Print the data below exactly as it stands, and keep the pictures out.

Entries shown below:

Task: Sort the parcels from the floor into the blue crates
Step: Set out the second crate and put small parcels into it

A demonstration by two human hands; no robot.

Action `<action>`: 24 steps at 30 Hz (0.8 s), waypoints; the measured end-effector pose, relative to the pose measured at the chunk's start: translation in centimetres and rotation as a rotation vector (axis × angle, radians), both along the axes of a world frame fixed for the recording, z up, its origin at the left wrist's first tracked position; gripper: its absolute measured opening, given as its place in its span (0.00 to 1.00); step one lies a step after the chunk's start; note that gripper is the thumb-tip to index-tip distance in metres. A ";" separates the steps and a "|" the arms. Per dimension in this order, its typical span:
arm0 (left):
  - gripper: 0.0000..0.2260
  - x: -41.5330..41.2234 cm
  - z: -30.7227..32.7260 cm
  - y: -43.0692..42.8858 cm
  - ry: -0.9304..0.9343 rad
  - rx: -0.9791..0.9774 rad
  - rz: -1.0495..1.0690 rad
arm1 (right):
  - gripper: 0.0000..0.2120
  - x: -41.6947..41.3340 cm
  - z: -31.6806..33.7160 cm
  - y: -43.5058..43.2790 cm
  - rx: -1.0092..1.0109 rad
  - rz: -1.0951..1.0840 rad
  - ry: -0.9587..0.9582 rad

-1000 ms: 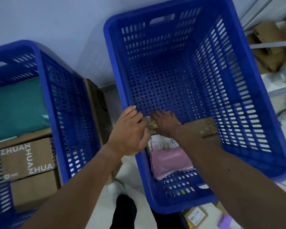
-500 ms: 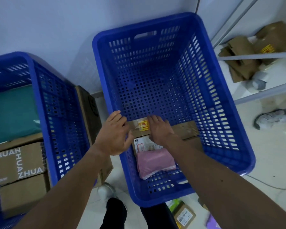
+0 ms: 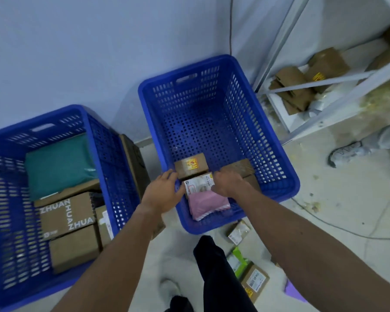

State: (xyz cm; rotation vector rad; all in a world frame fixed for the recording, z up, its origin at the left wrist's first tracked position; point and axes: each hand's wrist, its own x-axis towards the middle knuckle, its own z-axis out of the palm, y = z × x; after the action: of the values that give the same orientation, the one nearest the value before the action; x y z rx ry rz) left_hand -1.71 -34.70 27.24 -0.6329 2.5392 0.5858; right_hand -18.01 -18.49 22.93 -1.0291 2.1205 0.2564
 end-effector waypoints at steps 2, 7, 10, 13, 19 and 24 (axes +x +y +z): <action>0.26 1.4 2.0 1.0 -0.018 0.029 0.062 | 0.23 1.3 2.0 1.4 -0.009 -0.081 -0.012; 0.22 7.2 6.2 3.2 0.033 0.060 0.133 | 0.22 5.6 6.7 4.7 -0.040 -0.218 0.046; 0.23 10.5 8.2 4.1 0.013 0.078 0.172 | 0.21 9.3 9.0 7.0 -0.073 -0.249 0.090; 0.24 13.7 10.0 5.5 0.022 0.158 0.231 | 0.18 13.4 11.3 9.7 -0.135 -0.295 0.114; 0.16 20.1 12.1 9.6 0.037 0.238 0.224 | 0.14 22.4 14.5 16.7 -0.220 -0.401 0.139; 0.07 24.0 12.1 14.8 0.051 0.309 0.243 | 0.19 28.5 14.6 24.0 -0.161 -0.506 0.147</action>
State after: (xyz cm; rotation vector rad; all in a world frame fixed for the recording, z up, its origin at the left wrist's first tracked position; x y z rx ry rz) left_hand 22.26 -19.90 39.34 -0.8232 2.3623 1.0660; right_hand 10.44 5.56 37.57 -0.5390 2.4841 -0.0906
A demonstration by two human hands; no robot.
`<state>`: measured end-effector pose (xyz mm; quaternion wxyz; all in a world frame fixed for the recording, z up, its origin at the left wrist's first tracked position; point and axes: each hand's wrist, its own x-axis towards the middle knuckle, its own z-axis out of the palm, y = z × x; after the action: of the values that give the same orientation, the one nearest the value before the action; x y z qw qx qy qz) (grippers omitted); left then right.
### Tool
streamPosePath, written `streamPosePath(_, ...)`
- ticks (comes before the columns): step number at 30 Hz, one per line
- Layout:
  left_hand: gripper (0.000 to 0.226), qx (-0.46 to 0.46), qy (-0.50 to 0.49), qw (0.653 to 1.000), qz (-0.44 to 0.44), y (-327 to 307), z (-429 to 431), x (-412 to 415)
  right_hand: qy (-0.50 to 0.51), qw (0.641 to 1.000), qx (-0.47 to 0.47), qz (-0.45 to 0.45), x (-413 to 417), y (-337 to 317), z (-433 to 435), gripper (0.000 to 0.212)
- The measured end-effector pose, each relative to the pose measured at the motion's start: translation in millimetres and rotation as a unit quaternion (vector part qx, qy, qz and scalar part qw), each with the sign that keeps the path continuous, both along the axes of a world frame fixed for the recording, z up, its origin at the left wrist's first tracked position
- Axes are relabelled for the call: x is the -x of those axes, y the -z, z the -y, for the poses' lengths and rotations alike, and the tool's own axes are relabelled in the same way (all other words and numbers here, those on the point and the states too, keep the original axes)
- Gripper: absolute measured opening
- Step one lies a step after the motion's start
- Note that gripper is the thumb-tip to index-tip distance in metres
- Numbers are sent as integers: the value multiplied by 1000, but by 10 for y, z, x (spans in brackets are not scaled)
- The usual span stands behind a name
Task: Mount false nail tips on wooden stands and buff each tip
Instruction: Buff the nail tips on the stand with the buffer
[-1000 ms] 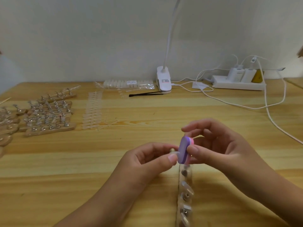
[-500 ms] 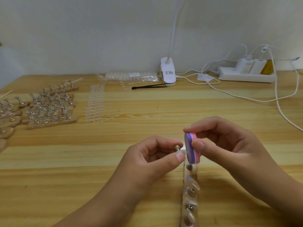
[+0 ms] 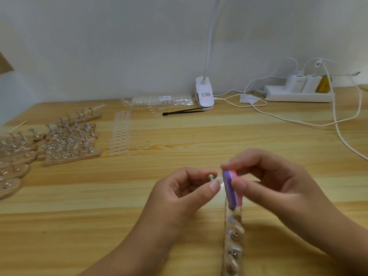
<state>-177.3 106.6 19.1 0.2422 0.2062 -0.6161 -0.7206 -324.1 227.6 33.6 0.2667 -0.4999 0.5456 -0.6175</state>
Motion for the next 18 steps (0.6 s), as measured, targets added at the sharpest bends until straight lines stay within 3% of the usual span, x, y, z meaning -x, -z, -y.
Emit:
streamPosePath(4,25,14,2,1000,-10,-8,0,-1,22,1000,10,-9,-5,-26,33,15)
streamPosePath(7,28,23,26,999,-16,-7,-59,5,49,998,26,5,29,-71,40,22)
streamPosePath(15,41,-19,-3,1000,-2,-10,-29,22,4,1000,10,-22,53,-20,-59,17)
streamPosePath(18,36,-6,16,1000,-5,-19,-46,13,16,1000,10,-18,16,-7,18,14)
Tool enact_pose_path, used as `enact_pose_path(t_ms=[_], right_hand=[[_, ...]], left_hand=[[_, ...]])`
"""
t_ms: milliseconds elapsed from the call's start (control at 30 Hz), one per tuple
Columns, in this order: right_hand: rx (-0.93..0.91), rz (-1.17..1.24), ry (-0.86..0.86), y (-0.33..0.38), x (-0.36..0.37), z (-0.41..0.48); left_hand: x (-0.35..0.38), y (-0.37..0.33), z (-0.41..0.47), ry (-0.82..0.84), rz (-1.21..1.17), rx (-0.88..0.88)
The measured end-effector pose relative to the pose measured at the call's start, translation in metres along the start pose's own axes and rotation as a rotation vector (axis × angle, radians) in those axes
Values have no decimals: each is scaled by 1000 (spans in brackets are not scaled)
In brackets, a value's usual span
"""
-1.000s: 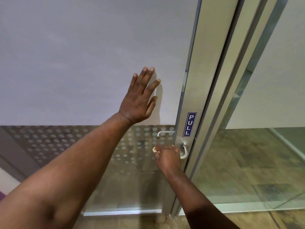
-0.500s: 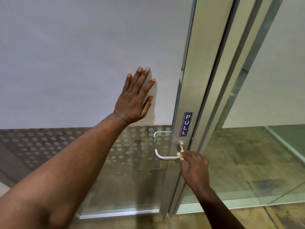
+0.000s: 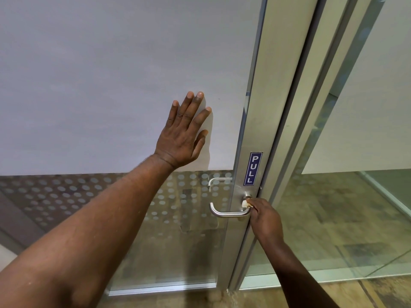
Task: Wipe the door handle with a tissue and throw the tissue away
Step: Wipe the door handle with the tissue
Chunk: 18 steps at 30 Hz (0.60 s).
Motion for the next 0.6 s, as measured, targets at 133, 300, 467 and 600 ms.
enact_pose_path(t_ms=[133,300,467,600], right_hand=[[305,285,-49,-37,11,-12],[703,1058,-71,-63,50,-36],[604,889,-209,-56,26,-23],[290,483,-245,-21,-2,-6]], left_hand=[[-1,-1,0,0,6,-1],[-3,-1,0,-1,-8,-3],[-5,-2,0,-4,-23,2],[-4,-2,0,-2,-22,-1]])
Point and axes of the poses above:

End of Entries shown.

Final answer:
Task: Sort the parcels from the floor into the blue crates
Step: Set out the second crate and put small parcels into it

A demonstration by two human hands; no robot.

Action `<action>`: 24 steps at 30 Hz (0.8 s), waypoints; the measured end-effector pose, relative to the pose measured at the chunk's start: translation in centimetres and rotation as a rotation vector (axis × angle, radians), both along the axes of a world frame fixed for the recording, z up, its origin at the left wrist's first tracked position; gripper: its absolute measured opening, given as its place in its span (0.00 to 1.00); step one lies a step after the chunk's start; note that gripper is the thumb-tip to index-tip distance in metres. A ";" separates the steps and a "|" the arms. Per dimension in this order, its typical span:
arm0 (left):
  - gripper: 0.0000..0.2260
  - x: -41.5330..41.2234 cm
  - z: -30.7227..32.7260 cm
  - y: -43.0692..42.8858 cm
  - ry: -0.9304..0.9343 rad
  - rx: -0.9791..0.9774 rad
  - rz: -1.0495..1.0690 rad
arm1 (right):
  - gripper: 0.0000..0.2120
  - x: -41.6947..41.3340 cm
  - z: -31.6806..33.7160 cm
  - y: -43.5058..43.2790 cm
  - rx: -1.0092..1.0109 rad
  - rz: -1.0951..1.0840 rad
  - ry: -0.9587..0.9582 rad

-1000 ms: 
-500 ms: 
+0 ms: 

State: (xyz cm; rotation vector rad; all in a world frame fixed for the recording, z up, its origin at the left wrist's first tracked position; point and axes: each hand's wrist, its own x-axis towards the middle knuckle, its own z-axis out of the palm, y = z × x; after the action: of the values that give the same orientation, the one nearest the value before the action; x y z rx ry rz) left_hand -1.71 -34.70 27.24 -0.6329 2.5392 0.5858; right_hand -18.01 -18.49 22.93 -1.0291 2.1205 0.2564
 end-effector waypoints at steps 2, 7, 10, 13, 19 and 24 (axes +x +y +z): <action>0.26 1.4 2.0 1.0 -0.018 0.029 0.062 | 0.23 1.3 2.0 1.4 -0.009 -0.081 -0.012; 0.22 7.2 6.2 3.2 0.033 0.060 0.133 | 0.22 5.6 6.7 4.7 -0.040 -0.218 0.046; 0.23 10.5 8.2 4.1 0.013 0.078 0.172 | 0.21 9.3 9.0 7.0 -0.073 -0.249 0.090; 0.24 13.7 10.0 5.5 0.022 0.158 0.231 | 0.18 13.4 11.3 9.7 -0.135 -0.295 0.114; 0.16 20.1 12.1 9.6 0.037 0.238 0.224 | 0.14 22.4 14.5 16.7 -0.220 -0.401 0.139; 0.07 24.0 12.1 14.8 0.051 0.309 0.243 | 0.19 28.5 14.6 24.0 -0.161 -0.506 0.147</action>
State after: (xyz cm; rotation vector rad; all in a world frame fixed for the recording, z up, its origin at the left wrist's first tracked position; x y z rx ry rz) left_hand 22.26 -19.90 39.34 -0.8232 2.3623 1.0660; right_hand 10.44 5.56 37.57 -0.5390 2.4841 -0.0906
A demonstration by two human hands; no robot.
`<state>`: measured end-effector pose (xyz mm; quaternion wxyz; all in a world frame fixed for the recording, z up, its origin at the left wrist's first tracked position; point and axes: each hand's wrist, its own x-axis towards the middle knuckle, its own z-axis out of the palm, y = z × x; after the action: of the values that give the same orientation, the one nearest the value before the action; x y z qw qx qy qz) (grippers omitted); left then right.
### Tool
streamPosePath, written `streamPosePath(_, ...)`
- ticks (comes before the columns): step number at 30 Hz, one per line
- Layout:
  left_hand: gripper (0.000 to 0.226), qx (-0.46 to 0.46), qy (-0.50 to 0.49), qw (0.653 to 1.000), qz (-0.44 to 0.44), y (-327 to 307), z (-429 to 431), x (-412 to 415)
  right_hand: qy (-0.50 to 0.51), qw (0.641 to 1.000), qx (-0.47 to 0.47), qz (-0.45 to 0.45), x (-413 to 417), y (-337 to 317), z (-433 to 435), gripper (0.000 to 0.212)
- The measured end-effector pose, each relative to the pose measured at the motion's start: translation in millimetres and rotation as a unit quaternion (vector part qx, qy, qz and scalar part qw), each with the sign that keeps the path continuous, both along the axes of a world frame fixed for the recording, z up, its origin at the left wrist's first tracked position
- Axes are relabelled for the call: x is the -x of those axes, y the -z, z the -y, for the poses' lengths and rotations alike, and the tool's own axes are relabelled in the same way (all other words and numbers here, those on the point and the states too, keep the original axes)
- Gripper: absolute measured opening
- Step one lies a step after the motion's start
- Note that gripper is the thumb-tip to index-tip distance in metres
- Numbers are sent as integers: the value multiplied by 1000, but by 10 for y, z, x (spans in brackets are not scaled)
- The usual span stands behind a name
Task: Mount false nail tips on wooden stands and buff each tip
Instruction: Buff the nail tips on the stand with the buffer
[-1000 ms] 
[-500 ms] 
[+0 ms] 
<state>-177.3 106.6 19.1 0.2422 0.2062 -0.6161 -0.7206 -324.1 227.6 33.6 0.2667 -0.4999 0.5456 -0.6175</state>
Motion for the next 18 steps (0.6 s), as measured, targets added at the sharpest bends until straight lines stay within 3% of the usual span, x, y, z meaning -x, -z, -y.
Emit:
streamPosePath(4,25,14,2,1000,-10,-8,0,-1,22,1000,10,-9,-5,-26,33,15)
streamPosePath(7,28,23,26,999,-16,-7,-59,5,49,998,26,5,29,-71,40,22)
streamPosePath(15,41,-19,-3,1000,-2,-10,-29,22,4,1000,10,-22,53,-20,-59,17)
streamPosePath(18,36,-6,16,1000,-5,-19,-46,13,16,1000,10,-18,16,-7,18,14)
Tool enact_pose_path, used as `enact_pose_path(t_ms=[_], right_hand=[[_, ...]], left_hand=[[_, ...]])`
"""
t_ms: milliseconds elapsed from the call's start (control at 30 Hz), one per tuple
Columns, in this order: right_hand: rx (-0.93..0.91), rz (-1.17..1.24), ry (-0.86..0.86), y (-0.33..0.38), x (-0.36..0.37), z (-0.41..0.48); left_hand: x (-0.35..0.38), y (-0.37..0.33), z (-0.41..0.47), ry (-0.82..0.84), rz (-1.21..1.17), rx (-0.88..0.88)
The measured end-effector pose relative to the pose measured at the call's start, translation in metres along the start pose's own axes and rotation as a rotation vector (axis × angle, radians) in those axes
Values have no decimals: each is scaled by 1000 (spans in brackets are not scaled)
In brackets, a value's usual span
"""
-1.000s: 
-0.500s: 
+0.000s: 
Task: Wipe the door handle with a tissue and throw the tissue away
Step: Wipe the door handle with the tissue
Chunk: 18 steps at 30 Hz (0.60 s).
Motion for the next 0.6 s, as measured, targets at 133, 300, 467 and 600 ms.
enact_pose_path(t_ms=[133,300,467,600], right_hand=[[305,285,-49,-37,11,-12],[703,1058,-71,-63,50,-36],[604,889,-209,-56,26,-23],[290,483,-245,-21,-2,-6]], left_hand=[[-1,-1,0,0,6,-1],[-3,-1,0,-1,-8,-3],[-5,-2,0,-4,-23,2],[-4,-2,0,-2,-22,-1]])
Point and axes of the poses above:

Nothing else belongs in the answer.